What has eyes but sees not? Sound like a riddle. No, actually it's the 5 week son of my daughter's best friend, a baby with a bird's name, peering dazedly around with blue eyes. Oh, kissable, oh, warm head against my bearded cheek, oh, squeaks and bleats and tiny head-flops, and fitting so perfectly into my arms...
We'd come for our ritual Thanksgiving evening of games, and to catch up on the lives of those who'd been the best friends of our children going up, and their younger siblings and their friends. There have been years and years of comings and goings between our families. The mystery of the passage of time filled the crowded cozy living room, fire crackling in the hearth. That our contemporaries are growing older is no surprise--so are we--but that the young should cease being little girls and become young women and mothers (and mothers to be) is wonder-ful. The evening was a reaffirmation of what doesn't grow old: our common love of word games, our affection for each other.
So I'd say to you, Mr Huggable: Welcome to the Planet, but you're as much a child of this blue-green globe as any who've gone before, and those foreseeable, carbon-based, DNA-directed. How about this: Welcome to the World of Human Affairs, but you've been participant in the lives of all around you for months already, indeed even as as potentiality you were making an impact.
So Welcome to the Light and Air, and to the arms to those who didn't conceive you but do want to hold you.
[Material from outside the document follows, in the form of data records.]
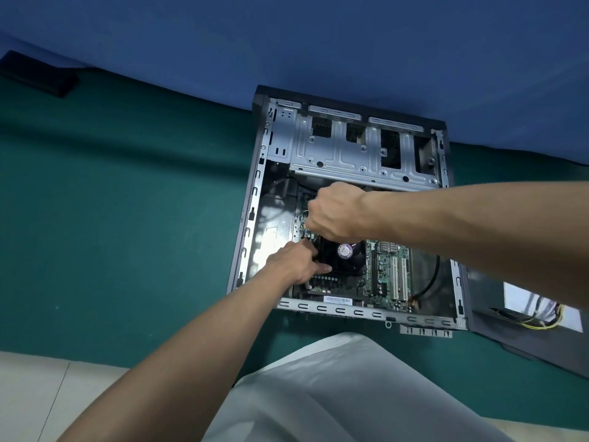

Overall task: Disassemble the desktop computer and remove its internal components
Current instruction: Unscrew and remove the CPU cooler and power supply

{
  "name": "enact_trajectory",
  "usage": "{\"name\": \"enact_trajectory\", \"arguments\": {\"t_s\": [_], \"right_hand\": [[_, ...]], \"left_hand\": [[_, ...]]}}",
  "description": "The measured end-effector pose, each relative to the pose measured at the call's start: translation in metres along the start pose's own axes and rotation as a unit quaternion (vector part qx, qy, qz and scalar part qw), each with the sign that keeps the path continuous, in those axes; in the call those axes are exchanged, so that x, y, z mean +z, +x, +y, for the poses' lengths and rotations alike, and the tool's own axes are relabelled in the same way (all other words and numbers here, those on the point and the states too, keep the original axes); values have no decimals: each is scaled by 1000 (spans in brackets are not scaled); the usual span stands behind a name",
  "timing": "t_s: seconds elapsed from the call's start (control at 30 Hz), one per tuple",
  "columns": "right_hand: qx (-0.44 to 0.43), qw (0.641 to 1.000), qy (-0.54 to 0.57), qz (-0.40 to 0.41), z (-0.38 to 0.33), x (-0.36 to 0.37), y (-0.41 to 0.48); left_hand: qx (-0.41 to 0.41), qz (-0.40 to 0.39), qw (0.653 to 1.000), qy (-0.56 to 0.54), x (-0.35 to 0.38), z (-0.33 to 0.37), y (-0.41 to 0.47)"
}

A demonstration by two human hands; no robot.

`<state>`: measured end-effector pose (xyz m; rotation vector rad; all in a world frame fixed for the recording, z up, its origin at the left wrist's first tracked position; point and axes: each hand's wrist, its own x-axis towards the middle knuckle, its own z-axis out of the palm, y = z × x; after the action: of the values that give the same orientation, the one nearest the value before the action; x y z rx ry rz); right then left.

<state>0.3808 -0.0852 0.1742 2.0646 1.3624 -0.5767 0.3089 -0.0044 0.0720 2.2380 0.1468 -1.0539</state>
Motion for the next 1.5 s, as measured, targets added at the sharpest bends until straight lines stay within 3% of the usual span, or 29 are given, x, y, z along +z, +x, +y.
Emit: {"name": "enact_trajectory", "arguments": {"t_s": [0.07, 0.13, 0.17, 0.2, 0.23, 0.3, 0.33, 0.37, 0.4, 0.5, 0.6, 0.67, 0.73, 0.8, 0.87, 0.93, 0.97, 1.03, 1.07, 1.1, 1.13, 1.17, 1.27, 1.33, 1.4, 1.47, 1.5], "right_hand": [[-25, 1000, 15, 9, -4, -5, 6], [41, 984, 172, 20, -6, -7, 10], [109, 954, 278, 17, -5, -7, 11], [173, 915, 363, 7, -1, -6, 11], [249, 852, 461, -9, 4, -2, 11], [374, 679, 626, -82, 12, 3, 11], [396, 639, 647, -127, 13, 5, 11], [397, 640, 641, -152, 13, 6, 12], [386, 667, 619, -151, 12, 7, 13], [298, 833, 458, -86, 3, 4, 10], [124, 974, 182, -48, -4, 1, -6], [0, 1000, -13, -28, -6, 1, -10], [-58, 995, -77, -19, -7, -1, -8], [-73, 997, -32, -19, -7, -4, -4], [-10, 994, 105, -15, -6, -4, 0], [135, 943, 304, -16, -2, -3, 5], [225, 878, 421, -29, 2, -2, 9], [381, 692, 603, -114, 7, 1, 14], [415, 638, 629, -161, 7, 3, 15], [417, 626, 629, -195, 7, 6, 16], [407, 643, 615, -209, 6, 8, 18], [382, 681, 589, -208, 5, 7, 19], [269, 867, 399, -133, 0, 6, 16], [177, 953, 234, -75, -1, 3, 6], [53, 997, 44, -43, -1, 1, 1], [-21, 997, -75, -29, -1, 1, 3], [-25, 996, -76, -27, -1, -1, 5]], "left_hand": [[-5, -4, 1000, 15, 1, 0, 1], [-6, -3, 1000, 16, 2, -1, 2], [-4, 0, 1000, 12, 2, -1, 2], [-3, 3, 1000, 8, 2, -2, 2], [-2, 6, 1000, 5, 3, -2, 1], [-2, 10, 1000, 3, 3, -2, 2], [-2, 8, 1000, 2, 4, -2, 3], [-3, 5, 1000, 0, 4, -2, 4], [-3, 3, 1000, -4, 5, -2, 4], [0, 0, 1000, -5, 4, -3, 5], [5, 0, 1000, 2, 3, -3, 7], [7, 1, 1000, 12, 3, -4, 8], [9, 2, 1000, 26, 2, -4, 8], [8, 1, 999, 35, 3, -4, 8], [3, 2, 1000, 24, 3, -4, 8], [-2, 2, 1000, 1, 3, -4, 7], [-2, 4, 1000, -3, 4, -3, 6], [-1, 9, 1000, 4, 4, -3, 5], [-1, 11, 1000, 7, 4, -3, 5], [0, 10, 1000, 8, 4, -3, 5], [1, 8, 1000, 7, 4, -3, 5], [2, 7, 1000, 6, 5, -3, 5], [6, 6, 1000, 3, 4, -2, 5], [8, 8, 1000, 5, 4, -2, 4], [11, 8, 1000, 13, 3, -3, 3], [9, 8, 1000, 11, 4, -3, 3], [8, 9, 1000, 8, 4, -3, 3]]}}
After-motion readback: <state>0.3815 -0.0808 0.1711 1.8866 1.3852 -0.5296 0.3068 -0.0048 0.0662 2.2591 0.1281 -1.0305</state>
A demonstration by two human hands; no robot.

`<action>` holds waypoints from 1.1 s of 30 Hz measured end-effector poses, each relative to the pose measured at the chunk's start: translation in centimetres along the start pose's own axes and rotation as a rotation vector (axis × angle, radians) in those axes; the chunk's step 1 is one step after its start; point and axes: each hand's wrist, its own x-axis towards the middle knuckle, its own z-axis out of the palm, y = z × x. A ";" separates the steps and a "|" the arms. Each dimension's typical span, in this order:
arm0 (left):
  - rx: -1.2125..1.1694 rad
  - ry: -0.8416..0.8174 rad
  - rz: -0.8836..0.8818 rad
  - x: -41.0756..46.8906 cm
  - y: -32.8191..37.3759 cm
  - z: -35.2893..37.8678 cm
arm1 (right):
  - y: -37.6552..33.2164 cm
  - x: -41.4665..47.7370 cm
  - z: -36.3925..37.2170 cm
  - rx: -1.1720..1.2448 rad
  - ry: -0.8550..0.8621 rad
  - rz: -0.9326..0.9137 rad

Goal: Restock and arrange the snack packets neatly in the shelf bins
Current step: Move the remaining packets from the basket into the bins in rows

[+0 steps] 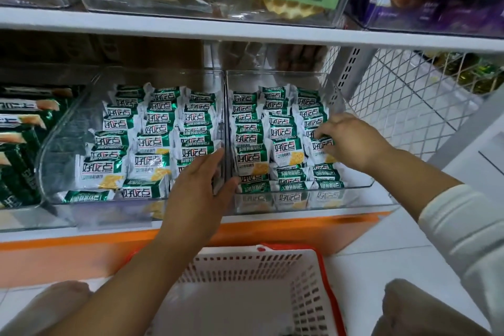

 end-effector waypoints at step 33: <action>0.007 -1.104 -0.674 -24.7 -20.9 21.4 | -17.6 -26.8 39.5 1.068 -0.455 0.929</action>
Today it's only me, friend of the family, later it will be lover, later on it may be son or daughter, and you'll do your share of carrying in turn.
On this holiday in honor of the virtue of gratitude, I appreciate with joy the continued vigor of the old and vitality itself incarnate in the new--and so fetchingly, with just the right heft, just the right heat, just the right level of alertness. I look forward to getting to know you as your life unfolds, a prospect I'm grateful for.